Die Ansage kam überraschend und sorgte für Gesprächsstoff, aber auch Stirnrunzeln im Berliner Regierungsviertel. Damit Deutschland die Euro-Verschuldungsgrenze 2005 wieder einhalte, werde er jene Subventionen abbauen, bei denen der unionsdominierte Bundesrat kein Mitspracherecht habe, verkündete Hans Eichel vergangenen Donnerstag am Rande des EU-Finanzministertreffens in Luxemburg. Falls dies nicht reiche, habe er "zusätzliche Maßnahmen" im Visier.
Mit Ankündigung Rätsel aufgegeben
Der deutsche Kassenwart, der mal als "Hans im Glück" gefeiert wurde, neuerdings aber als "das tapfere Schneiderlein" verspottet wird, weil seine Haushaltsplanungen Jahr für Jahr "auf Kante genäht" sind, gab mit seiner Ankündigung Rätsel auf. Was könnte der Mann meinen? Die von ihm geplanten Kürzungen verschiedener Vergünstigungen für Landwirte kann die Länderkammer zwar nicht verhindern. Sie bringen jedoch nur einige Millionen, jedenfalls viel zu wenige, um die Euro-Vorgaben zu schaffen. Die Abschaffung der Eigenheimzulage wiederum kann der Bundesrat stoppen. Union und FDP kündigten bereits Widerstand an.
Erste Anfragen im Bundesfinanzministerium, was Eichel gemeint habe, blieben unbeantwortet. Seine Sprecher hüllten sich in Schweigen. Steuererhöhungen? "Käse", hieß es knapp im Hause Eichel. Was also dann? Wieder Schweigen. Selbst in der Koalition wurde gegrübelt, was der Minister in petto habe. "Keine Ahnung", sagt eine führende Finanzpolitikerin. Es war die "Welt am Sonntag", die einen ersten Versuch machte, das Rätsel zu lüften. Sie berichtete über ein Streichliste Eichels, die Arbeitnehmer, Selbstständige und Wirtschaft treffen würde.
Regierung dementierte
Erwogen werde, die Pendlerpauschale weiter zu kürzen, die Steuerfreiheit der Zuschläge für Feiertags-, Sonntags- und Nachtarbeit zu beschneiden, meldete das Blatt. Auch eine Kappung der Ökosteuer-Vergünstigungen für die Industrie sei im Gespräch. Die Reaktion der Regierung kam prompt. "Es gibt keine Planungen, diese Maßnahmen zu ergreifen", sagte eine Sprecherin Eichels. In Regierungskreisen wurde der Bericht als "totaler Quatsch" zurückgewiesen. Jeder Versuch, Steuervergünstigungen oder Subventionen abzubauen, "würde an der Opposition scheitern".
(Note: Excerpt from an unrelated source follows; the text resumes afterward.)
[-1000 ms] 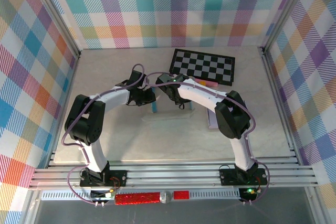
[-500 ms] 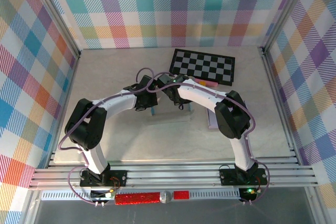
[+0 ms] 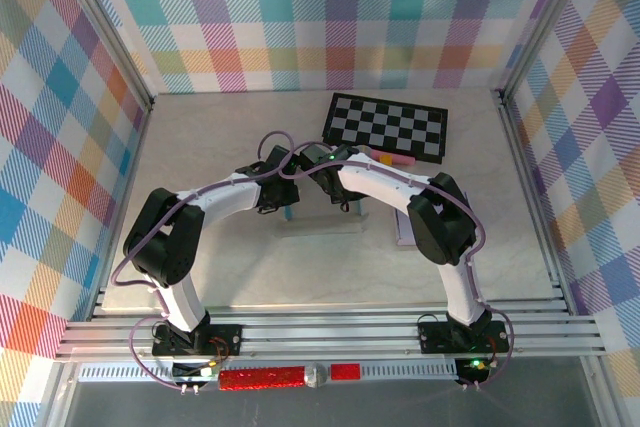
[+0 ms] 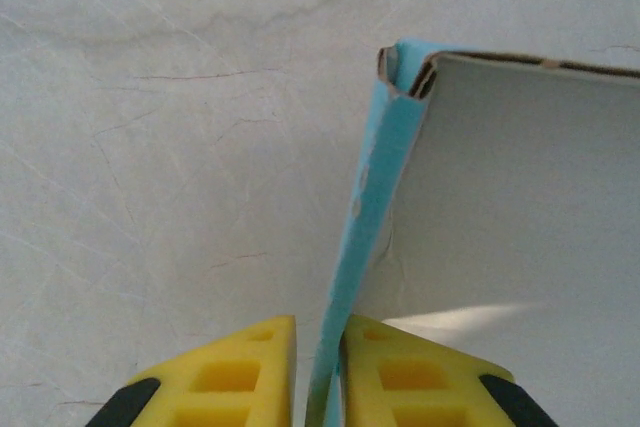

Im Herbst 2006 ist Bundestagswahl. Union und FDP hätten, sollten die Pläne tatsächlich stimmen, neues Futter, Eichel und die Koalition, die sich seit kurzem im Aufwind befindet, wieder in die Bredouille zu bringen. Bisher war der Sozialdemokrat stets eher bereit, höhere Schulden zu machen als den Sparkurs zu verschärfen oder Steuern zu erhöhen. Das sei "Gift für die Konjunktur", erklärte er immer wieder. Seinen Versuch, bei der Mehrwertsteuer draufzusatteln, und im Gegenzug die Lohnnebenkosten zu senken, stoppte Bundeskanzler Gerhard Schröder.
Knappe Sache
Klar scheint jedoch, dass Eichel etwas unternehmen muss, wenn er die Euro-Vorgaben 2005 halten will. Denn das wird eng, wie selbst sein Ministerium einräumt. Die Steuerschätzung kommenden November wird wieder eine Hiobsbotschaft bringen, ganz besonders für den Bund. 5,5 Milliarden Euro Mindereinnahmen für 2004 und 2005 sind in Sicht, wie aus Schätzer- und Länderkreisen übereinstimmend berichtet wird.
Die führenden Wirtschaftsforschungsinstitute gehen zudem davon aus, dass das Wachstum kommendes Jahr schwächer wird als dieses und dass sich die Lage am Arbeitsmarkt nur marginal bessert. Das wiederum drückt die Steuereinnahmen und sorgt für anhaltend hohe Sozialausgaben des Staates. Eichel plant eine Art Notpaket, um die Euro-Kriterien zu erfüllen. Entscheidungen würden "im Lichte der Steuerschätzung" fallen, heißt es fast schon routinemäßig im Finanzministerium.